Please count the lines of the data that contain "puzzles" and state only the total.

——

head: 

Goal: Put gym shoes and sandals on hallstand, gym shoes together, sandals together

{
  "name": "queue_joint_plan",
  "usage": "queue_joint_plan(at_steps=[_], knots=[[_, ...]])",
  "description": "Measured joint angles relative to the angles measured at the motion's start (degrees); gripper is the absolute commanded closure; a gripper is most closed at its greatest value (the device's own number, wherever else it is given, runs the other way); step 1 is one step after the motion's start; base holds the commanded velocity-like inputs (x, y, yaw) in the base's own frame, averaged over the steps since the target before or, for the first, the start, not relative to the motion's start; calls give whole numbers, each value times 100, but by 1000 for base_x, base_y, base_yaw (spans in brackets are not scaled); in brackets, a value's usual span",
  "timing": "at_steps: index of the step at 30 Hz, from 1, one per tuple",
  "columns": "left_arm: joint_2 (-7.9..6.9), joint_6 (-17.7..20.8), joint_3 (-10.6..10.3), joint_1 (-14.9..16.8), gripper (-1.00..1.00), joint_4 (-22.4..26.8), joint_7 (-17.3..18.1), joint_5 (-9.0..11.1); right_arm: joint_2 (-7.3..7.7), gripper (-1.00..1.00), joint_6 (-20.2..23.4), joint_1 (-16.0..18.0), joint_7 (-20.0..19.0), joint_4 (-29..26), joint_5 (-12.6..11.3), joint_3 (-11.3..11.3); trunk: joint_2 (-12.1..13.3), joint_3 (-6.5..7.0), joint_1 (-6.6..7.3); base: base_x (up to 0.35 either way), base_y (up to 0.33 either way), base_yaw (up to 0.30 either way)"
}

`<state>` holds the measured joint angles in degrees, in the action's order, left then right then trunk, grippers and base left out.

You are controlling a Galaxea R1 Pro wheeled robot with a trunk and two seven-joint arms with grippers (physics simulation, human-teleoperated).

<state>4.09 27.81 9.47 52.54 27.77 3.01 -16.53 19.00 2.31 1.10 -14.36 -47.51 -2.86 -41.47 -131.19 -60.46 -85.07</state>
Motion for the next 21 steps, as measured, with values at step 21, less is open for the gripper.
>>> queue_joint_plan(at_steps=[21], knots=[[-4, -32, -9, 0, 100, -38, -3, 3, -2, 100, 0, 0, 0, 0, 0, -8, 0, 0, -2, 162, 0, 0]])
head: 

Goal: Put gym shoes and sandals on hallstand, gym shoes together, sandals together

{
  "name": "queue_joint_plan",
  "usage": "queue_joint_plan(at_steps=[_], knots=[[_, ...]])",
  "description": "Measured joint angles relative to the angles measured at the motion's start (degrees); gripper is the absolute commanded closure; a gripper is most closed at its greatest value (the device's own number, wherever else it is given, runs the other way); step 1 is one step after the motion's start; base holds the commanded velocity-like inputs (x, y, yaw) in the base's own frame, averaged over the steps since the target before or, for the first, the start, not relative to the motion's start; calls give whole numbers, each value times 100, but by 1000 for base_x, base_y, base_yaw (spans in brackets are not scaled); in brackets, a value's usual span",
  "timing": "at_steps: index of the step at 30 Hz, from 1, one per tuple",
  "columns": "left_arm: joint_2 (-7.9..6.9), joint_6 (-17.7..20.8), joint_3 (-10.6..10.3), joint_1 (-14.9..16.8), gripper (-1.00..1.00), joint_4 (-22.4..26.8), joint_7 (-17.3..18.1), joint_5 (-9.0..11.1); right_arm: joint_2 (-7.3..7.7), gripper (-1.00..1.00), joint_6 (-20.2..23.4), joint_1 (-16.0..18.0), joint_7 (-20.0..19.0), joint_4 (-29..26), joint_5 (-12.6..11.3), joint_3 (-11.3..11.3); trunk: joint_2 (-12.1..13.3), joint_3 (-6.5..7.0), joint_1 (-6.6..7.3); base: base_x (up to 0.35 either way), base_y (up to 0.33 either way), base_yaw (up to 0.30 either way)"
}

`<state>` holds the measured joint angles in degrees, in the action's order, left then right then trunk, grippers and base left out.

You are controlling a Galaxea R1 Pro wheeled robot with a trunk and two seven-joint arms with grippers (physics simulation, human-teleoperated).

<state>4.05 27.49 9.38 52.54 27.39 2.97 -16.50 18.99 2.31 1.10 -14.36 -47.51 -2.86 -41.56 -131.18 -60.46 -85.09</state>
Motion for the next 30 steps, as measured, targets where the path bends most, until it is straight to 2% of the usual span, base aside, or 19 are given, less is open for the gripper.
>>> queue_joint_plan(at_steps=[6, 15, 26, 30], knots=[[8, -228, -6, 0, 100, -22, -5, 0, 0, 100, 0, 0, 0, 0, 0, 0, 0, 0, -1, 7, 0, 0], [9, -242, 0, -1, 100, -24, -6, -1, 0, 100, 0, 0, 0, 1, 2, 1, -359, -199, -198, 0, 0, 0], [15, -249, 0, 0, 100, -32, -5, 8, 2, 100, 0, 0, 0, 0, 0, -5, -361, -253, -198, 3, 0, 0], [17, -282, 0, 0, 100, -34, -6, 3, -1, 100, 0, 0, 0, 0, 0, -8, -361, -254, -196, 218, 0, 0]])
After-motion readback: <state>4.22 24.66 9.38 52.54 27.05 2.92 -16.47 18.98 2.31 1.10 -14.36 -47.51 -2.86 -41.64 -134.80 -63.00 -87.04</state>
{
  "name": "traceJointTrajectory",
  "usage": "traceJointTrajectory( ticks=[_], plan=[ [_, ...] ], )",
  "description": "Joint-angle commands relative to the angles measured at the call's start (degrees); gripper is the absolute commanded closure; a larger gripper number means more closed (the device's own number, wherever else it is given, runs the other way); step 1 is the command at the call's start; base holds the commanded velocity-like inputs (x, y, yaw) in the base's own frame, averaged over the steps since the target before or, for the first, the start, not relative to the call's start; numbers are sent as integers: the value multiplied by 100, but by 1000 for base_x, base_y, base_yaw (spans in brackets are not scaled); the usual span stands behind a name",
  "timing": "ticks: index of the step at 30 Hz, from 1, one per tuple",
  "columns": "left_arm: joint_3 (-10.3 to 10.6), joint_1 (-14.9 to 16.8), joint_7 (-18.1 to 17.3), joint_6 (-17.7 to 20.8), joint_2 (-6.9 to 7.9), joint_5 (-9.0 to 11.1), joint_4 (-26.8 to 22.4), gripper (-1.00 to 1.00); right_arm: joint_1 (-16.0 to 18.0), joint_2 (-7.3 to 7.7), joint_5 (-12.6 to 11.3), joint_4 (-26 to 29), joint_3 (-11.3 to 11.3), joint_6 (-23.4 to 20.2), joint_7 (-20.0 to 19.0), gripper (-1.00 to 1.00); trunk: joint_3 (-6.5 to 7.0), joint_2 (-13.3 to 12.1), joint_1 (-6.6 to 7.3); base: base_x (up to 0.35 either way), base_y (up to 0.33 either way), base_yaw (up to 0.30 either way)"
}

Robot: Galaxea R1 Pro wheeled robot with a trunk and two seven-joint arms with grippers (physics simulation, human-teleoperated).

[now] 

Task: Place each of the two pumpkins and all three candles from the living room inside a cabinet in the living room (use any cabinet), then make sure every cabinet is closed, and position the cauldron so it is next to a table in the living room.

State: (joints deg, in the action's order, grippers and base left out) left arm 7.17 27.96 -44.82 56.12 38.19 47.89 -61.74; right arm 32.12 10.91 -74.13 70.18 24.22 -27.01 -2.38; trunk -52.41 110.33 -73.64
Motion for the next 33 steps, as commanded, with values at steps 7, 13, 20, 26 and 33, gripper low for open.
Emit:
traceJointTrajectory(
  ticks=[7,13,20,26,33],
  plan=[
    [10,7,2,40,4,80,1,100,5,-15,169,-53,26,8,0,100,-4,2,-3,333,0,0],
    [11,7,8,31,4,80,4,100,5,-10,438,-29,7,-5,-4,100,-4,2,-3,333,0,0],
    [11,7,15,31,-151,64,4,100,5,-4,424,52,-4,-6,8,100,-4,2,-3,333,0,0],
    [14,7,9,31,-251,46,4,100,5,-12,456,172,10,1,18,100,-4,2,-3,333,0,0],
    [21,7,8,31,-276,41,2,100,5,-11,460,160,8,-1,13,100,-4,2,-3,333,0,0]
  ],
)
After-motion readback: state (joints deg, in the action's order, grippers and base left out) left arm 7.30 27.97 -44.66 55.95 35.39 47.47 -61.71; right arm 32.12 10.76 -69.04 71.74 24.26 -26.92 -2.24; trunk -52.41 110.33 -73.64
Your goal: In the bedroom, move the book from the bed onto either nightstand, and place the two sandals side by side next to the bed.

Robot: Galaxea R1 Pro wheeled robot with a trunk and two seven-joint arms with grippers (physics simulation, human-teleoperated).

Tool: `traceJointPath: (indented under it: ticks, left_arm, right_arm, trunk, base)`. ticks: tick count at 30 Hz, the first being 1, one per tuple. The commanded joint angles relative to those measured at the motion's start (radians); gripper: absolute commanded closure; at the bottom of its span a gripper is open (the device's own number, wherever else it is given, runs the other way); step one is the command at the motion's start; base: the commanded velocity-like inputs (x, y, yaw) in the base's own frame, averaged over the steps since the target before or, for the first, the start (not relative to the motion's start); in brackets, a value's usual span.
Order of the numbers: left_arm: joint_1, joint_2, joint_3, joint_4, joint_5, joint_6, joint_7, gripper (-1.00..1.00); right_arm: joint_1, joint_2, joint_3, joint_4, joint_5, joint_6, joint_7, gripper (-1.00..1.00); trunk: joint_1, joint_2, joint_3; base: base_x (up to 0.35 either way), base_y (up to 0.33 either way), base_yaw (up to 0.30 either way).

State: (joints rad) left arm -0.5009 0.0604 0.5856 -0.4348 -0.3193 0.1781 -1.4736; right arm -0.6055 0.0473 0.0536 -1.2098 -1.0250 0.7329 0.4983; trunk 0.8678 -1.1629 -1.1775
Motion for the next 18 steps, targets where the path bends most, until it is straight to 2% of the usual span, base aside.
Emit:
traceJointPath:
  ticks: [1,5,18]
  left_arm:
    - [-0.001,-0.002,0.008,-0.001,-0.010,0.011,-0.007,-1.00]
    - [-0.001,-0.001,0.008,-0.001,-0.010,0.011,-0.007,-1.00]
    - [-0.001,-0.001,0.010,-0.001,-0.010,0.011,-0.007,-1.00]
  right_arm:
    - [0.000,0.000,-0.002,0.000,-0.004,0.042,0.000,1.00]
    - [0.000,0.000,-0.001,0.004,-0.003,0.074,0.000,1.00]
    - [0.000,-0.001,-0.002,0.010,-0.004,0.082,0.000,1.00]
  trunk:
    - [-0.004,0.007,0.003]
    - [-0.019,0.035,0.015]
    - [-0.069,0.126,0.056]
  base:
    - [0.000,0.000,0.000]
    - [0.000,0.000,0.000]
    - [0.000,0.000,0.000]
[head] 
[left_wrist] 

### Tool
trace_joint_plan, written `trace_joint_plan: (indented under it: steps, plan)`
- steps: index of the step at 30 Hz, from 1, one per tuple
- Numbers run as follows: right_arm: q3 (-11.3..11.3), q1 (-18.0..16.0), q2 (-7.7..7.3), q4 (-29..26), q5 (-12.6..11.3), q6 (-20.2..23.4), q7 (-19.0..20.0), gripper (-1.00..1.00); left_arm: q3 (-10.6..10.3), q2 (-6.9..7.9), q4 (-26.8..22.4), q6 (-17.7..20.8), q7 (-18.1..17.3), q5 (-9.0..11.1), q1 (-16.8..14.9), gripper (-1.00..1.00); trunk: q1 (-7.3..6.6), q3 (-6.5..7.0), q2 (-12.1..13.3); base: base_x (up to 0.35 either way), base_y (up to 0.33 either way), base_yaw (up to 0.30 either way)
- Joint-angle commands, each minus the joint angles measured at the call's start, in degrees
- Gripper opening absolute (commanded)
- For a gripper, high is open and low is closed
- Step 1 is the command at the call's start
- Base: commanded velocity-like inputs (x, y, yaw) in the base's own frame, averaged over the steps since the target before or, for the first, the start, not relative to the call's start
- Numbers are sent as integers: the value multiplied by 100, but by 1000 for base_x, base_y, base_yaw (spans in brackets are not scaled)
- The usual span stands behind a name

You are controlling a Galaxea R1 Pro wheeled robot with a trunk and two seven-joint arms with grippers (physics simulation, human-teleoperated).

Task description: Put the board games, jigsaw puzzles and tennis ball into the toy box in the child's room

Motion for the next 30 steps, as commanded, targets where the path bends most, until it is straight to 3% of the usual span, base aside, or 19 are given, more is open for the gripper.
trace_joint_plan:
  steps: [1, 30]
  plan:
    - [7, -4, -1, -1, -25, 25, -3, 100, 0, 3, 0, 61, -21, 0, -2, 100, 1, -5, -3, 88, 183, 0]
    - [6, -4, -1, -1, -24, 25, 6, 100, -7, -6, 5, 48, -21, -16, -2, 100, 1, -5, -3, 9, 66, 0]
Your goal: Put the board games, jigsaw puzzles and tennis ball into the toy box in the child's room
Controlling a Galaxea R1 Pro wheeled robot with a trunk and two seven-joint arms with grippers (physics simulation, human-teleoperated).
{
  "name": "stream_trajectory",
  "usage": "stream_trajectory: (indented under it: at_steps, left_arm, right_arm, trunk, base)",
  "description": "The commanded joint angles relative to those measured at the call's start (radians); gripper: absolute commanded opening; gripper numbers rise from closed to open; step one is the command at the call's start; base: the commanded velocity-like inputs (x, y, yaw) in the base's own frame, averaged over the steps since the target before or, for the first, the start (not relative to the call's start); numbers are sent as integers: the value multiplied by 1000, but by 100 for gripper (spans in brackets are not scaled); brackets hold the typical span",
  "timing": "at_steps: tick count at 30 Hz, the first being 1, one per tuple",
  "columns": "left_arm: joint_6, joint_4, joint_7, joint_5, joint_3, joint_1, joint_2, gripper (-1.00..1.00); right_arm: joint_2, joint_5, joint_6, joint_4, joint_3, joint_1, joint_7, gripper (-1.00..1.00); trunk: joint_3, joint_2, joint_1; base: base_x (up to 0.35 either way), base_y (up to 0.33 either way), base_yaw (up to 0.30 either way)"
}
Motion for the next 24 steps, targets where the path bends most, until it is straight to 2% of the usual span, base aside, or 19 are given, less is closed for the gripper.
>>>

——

_Problem solution_
2